El libro comienza con el célebre discurso de Ulises en el primer acto
de Troilo y Crésida: «When degree is shaked, which is the ladder to all
designs, then enterprise is sick» («Cuando se quebranta la jerarquía,
escala de todos los grandes designios, toda empresa padece»). Siguen fragmentos entresacados de obras de Chesterton, Dickens, Hilaire Belloc, George Santayana —favorecido con dos citas—, y de otros autores hoy ignorados; se trata de una selección aparentemente heterogénea, pero que en su conjunto constituye un homenaje a una sociedad cuyo valor básico era el mérito, y no la igualdad.
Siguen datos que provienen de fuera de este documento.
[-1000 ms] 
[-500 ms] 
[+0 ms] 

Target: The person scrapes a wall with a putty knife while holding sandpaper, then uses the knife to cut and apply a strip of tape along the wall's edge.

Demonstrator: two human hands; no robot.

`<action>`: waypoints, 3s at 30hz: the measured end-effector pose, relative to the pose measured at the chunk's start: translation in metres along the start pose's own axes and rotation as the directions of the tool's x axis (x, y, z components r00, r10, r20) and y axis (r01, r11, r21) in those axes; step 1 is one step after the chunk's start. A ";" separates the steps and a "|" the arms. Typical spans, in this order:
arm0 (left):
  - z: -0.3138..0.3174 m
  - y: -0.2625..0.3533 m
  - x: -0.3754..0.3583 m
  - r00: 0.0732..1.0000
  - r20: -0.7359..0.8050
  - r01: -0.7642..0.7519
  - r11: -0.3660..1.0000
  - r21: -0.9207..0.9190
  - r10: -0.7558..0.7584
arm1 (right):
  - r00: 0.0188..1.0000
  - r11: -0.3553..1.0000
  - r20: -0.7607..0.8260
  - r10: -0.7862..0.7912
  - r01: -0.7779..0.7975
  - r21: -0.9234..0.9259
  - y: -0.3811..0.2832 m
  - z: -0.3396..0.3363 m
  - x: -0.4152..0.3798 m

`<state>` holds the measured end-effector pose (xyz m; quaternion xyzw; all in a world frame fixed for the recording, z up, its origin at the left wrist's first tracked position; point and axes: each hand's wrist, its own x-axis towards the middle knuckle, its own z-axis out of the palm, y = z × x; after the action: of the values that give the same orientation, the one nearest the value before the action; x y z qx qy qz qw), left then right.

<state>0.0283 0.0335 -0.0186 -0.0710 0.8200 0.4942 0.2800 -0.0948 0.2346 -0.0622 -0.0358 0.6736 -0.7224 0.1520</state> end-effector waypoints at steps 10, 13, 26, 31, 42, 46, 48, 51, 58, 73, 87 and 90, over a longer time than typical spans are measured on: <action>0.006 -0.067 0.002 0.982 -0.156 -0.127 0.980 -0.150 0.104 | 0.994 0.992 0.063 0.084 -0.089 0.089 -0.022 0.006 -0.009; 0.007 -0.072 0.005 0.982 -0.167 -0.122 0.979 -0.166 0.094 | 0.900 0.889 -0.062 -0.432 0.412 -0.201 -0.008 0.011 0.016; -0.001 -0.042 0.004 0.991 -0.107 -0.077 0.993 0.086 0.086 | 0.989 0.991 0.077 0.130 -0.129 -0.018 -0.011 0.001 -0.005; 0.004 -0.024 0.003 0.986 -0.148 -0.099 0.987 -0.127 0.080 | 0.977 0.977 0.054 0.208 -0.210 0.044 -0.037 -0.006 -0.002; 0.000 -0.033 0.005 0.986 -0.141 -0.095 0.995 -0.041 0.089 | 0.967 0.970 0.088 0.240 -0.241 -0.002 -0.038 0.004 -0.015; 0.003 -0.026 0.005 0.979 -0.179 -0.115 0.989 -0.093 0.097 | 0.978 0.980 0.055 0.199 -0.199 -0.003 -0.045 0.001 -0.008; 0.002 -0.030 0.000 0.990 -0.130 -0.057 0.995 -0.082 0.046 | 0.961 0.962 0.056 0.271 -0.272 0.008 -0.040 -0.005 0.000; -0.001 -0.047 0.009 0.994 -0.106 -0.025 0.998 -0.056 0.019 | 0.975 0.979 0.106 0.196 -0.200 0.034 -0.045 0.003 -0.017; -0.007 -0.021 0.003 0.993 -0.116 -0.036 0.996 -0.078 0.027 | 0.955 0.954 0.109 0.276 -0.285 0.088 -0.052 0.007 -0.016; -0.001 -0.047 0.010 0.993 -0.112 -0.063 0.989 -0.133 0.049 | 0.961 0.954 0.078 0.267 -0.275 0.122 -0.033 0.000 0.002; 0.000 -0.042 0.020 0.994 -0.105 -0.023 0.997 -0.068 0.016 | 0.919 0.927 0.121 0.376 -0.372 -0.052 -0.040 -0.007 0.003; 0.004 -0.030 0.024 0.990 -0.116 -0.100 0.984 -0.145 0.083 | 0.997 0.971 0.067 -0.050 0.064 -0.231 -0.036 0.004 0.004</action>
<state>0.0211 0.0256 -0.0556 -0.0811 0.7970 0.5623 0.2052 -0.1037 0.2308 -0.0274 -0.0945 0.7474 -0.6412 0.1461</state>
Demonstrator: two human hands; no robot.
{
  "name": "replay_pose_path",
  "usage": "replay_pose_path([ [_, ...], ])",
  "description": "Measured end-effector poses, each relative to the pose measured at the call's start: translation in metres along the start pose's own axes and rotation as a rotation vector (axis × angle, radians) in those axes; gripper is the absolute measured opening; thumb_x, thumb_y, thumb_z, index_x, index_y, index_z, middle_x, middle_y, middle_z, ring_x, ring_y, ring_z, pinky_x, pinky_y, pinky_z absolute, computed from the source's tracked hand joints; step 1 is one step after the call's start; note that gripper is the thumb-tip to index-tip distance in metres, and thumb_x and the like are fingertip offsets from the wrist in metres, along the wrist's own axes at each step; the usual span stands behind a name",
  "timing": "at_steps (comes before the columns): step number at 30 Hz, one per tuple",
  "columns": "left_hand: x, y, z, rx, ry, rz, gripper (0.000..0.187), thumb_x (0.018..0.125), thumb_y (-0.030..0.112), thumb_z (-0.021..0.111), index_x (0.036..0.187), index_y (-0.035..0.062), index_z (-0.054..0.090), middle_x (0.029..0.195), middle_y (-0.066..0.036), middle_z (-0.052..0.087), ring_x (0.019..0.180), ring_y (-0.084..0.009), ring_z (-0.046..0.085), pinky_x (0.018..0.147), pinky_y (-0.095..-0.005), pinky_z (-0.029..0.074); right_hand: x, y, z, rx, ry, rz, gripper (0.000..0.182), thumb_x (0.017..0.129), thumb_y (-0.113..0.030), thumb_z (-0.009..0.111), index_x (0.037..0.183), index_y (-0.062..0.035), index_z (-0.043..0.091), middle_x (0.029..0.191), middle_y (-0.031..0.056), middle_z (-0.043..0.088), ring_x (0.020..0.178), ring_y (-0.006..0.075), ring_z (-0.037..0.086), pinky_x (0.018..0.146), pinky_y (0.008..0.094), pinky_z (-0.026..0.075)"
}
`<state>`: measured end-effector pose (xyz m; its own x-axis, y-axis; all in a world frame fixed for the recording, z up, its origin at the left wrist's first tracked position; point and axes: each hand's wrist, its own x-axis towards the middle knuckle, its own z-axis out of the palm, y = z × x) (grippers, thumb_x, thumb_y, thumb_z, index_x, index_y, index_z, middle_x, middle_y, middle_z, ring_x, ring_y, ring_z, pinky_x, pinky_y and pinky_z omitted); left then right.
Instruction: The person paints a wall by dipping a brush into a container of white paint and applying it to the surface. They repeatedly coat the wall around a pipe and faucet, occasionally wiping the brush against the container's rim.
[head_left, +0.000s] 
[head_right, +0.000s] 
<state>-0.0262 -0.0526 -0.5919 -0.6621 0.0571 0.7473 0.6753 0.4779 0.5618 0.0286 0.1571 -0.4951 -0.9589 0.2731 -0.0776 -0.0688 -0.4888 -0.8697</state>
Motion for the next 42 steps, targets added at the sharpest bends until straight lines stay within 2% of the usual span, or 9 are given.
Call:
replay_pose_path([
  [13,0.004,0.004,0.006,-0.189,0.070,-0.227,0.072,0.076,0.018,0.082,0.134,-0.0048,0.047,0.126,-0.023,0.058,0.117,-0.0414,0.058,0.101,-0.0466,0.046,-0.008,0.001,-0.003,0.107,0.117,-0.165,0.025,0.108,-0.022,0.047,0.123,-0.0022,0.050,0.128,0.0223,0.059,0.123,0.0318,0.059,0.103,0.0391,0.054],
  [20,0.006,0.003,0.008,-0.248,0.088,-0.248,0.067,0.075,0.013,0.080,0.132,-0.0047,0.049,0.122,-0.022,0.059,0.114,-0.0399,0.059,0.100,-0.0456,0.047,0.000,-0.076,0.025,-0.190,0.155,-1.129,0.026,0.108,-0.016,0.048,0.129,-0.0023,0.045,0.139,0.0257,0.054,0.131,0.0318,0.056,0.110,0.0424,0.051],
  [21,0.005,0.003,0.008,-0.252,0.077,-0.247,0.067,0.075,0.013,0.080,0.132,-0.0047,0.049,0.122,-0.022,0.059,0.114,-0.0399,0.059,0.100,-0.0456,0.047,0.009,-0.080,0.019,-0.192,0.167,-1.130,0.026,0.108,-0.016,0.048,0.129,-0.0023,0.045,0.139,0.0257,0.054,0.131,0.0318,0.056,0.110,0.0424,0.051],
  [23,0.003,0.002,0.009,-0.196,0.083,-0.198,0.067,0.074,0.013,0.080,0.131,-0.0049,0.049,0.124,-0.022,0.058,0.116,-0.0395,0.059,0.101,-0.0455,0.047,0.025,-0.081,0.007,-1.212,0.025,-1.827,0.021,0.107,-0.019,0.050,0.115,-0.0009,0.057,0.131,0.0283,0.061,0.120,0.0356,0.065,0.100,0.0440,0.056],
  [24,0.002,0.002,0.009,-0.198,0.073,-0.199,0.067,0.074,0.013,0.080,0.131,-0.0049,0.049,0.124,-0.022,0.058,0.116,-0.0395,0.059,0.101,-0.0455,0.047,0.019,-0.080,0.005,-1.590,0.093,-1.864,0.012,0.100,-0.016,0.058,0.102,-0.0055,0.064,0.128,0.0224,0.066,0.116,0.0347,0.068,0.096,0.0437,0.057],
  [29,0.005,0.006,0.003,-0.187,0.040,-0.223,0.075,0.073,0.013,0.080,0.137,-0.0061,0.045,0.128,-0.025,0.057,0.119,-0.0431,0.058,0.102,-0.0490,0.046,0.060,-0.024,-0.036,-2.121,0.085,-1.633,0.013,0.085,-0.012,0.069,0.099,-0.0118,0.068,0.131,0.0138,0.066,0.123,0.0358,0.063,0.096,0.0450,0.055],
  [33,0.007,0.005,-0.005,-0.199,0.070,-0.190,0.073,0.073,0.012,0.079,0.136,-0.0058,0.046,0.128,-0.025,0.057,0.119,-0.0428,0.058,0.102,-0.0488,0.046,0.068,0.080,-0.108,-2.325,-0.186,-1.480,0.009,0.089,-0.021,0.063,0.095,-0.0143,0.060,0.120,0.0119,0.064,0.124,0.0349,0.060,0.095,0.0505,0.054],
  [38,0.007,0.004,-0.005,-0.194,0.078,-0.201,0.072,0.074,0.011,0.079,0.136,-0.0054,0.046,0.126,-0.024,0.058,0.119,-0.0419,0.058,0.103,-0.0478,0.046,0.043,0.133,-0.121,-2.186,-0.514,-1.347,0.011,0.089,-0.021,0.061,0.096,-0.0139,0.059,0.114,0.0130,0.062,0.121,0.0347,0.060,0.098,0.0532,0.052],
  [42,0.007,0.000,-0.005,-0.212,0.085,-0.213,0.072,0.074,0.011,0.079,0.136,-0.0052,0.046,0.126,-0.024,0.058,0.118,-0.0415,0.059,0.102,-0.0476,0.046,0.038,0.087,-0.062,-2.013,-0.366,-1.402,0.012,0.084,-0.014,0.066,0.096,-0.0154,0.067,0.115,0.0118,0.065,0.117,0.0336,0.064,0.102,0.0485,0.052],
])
En esta época que Evelyn Waugh llamó the age of the common man, Alfred Gilbey, a resguardo en el Traveller’s Club, tuvo el arte y la satisfacción de cultivar, hasta el último de sus días, un estilo de vida que se extingue con su muerte. Pero como ha dicho David Watkin, el poder y la poesía de la palabra pueden liberarnos de la camisa de fuerza del igualitarismo moderno, y traernos al recuerdo el encanto y la nostalgia de un mundo asentado en otros valores, un mundo que creía, como gustaba de repetir Gilbey en su chapurreado español, que «es la persona que cuenta».